Once we capitulate to the fact that we cannot predict the future, the next best thing would be to be able to characterize randomness itself, i.e. describe it. In that way, we would have some idea about the scope for deviations from what we expect. A description of randomness would involve some degree of quantification of things like the range within which the values of a variable can be assumed to fall and how the outcomes are distributed within that range (frequencies). We might occasionally find such descriptions of random processes to be practically relevant insofar as they help us make informed decisions and our future wellbeing depends on the outcome of the variable in question. They are potentially helpful, for example, in coming up with a reasonable analysis of the trade‐off between risk and return in different kinds of investment situations.
When characterizing randomness, a useful first distinction is between uncertainty and known odds.3 Uncertainty simply means that the odds are not known, indeed cannot be known. When randomness is of this sort, there is no way of knowing with certainty the range of outcomes and their respective probabilities. Known odds, in contrast, means that we have fixed the range of outcomes and the associated probabilities. The go‐to example is the roll of a dice, in which the six possible outcomes have equal probabilities. Drawing balls with different colours out of an urn is another favourite textbook example of controlled randomness.
Uncertainty, it turns out, is what the world has to offer. In fact, known odds hardly exist outside man‐made games. This is the case for exactly the same reasons that forecasting is generally unsuccessful: there are some hard limits to our theoretical knowledge of the world.4 There is ample data, for sure, which partly makes up for it. But the world generates only one observable outcome at a time, out of an infinite number of possibilities, through mechanisms and interactions that are beyond our grasp. There is nothing to say that we should be able to objectively pinpoint the odds of real‐world phenomena. Whenever a bookie, for example, offers you odds on the outcome of the next presidential election, it is a highly subjective estimate (tweaked in favour of the bookie).

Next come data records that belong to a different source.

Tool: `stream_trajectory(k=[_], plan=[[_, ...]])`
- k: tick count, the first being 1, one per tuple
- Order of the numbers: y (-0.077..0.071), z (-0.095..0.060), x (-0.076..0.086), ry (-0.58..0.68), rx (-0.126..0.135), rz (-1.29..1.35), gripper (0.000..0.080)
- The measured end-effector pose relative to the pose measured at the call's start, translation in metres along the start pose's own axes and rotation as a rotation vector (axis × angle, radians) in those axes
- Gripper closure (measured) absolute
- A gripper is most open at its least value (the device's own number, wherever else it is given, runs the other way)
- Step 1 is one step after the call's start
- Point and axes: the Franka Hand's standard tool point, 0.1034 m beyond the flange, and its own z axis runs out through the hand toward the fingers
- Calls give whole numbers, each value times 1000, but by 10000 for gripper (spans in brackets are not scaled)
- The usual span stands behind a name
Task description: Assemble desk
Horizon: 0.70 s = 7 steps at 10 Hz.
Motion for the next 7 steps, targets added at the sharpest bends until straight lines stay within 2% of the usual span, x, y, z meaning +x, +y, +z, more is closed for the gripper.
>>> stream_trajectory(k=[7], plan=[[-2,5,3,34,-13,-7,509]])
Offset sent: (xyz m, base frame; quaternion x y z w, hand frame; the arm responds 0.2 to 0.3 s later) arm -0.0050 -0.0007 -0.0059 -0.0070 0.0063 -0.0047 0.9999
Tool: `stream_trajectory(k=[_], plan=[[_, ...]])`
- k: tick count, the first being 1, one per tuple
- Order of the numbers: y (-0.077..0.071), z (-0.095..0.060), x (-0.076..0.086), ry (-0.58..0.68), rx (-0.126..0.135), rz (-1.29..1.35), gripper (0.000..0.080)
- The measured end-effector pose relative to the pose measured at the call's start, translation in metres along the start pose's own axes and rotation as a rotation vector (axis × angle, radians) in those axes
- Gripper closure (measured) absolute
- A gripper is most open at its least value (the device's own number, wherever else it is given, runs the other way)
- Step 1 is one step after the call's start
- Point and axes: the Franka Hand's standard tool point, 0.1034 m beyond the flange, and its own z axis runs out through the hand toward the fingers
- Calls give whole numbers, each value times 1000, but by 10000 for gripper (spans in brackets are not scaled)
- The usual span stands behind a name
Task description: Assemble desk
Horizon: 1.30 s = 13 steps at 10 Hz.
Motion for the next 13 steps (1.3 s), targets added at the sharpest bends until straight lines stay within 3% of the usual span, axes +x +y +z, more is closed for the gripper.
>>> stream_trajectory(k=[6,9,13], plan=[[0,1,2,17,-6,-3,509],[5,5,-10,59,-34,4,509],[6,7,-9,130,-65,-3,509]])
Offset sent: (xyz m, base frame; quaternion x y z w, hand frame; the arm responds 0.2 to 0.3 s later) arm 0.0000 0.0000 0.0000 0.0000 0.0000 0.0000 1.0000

Whenever data exists, it is of course possible to try to use it to come up with descriptions of the randomness in a stochastic process. Chances are that we can ‘fit’ the data to one of the many options available in our library of theoretical probability distributions. Once we have, we have seemingly succeeded in our quest to describe randomness, or to turn it into something resembling known odds. This is the frequentist approach to statistical inference, in which observed frequencies in the data provide the basis for probability approximations. Failure rates for a certain kind of manufacturing process, for example, can serve as a reasonably reliable indication of the probability of failure in the future.
It is important to see, however, that even when we are able to work with large quantities of data, we are still in the realm of uncertainty. The data frequencies typically only approximate one of the theoretical distributions. What is more, the way we collect, structure, and analyse these data points determines how we end up characterizing the random process and therefore the probabilities we assign to different outcomes. To the untrained eye, they might seem like objective and neutral probabilities because they are data‐driven and obtained by ‘scientists’. However, there is always some degree of subjectivity involved in the parameterization. The model used to describe the process could end up looking different depending on who designs it. Hand a large dataset over to ten scientists and ask them what the probability of a certain outcome is, and you may well get ten different answers. Because of the problem of induction, as discussed, there is always the possibility that the dataset, i.e. history, is a completely misleading guide to the future. Whenever we approximate probabilities using data, we assume that the data points we use are representative for describing the future.
THE MOVING TAIL
At this point, we are ready to conclude that the basic nature of randomness is uncertainty. Known odds, probabilities in the purest sense of the word, are an interesting man‐made exception to that rule. If we accept that uncertainty is what we are dealing with, a natural follow‐up question is: What is uncertainty like? A distinction we will make in this regard is between ‘benign’ and ‘wild’ uncertainty.5 Benign uncertainty means that we do not have perfect knowledge of the underlying process that generates the outcomes we observe, but the observations nonetheless behave as if they conform to some statistical process that we are able to recognize. Classic examples of this are the distribution of things like height and IQ in a population, which the normal distribution seems to approximate quite well.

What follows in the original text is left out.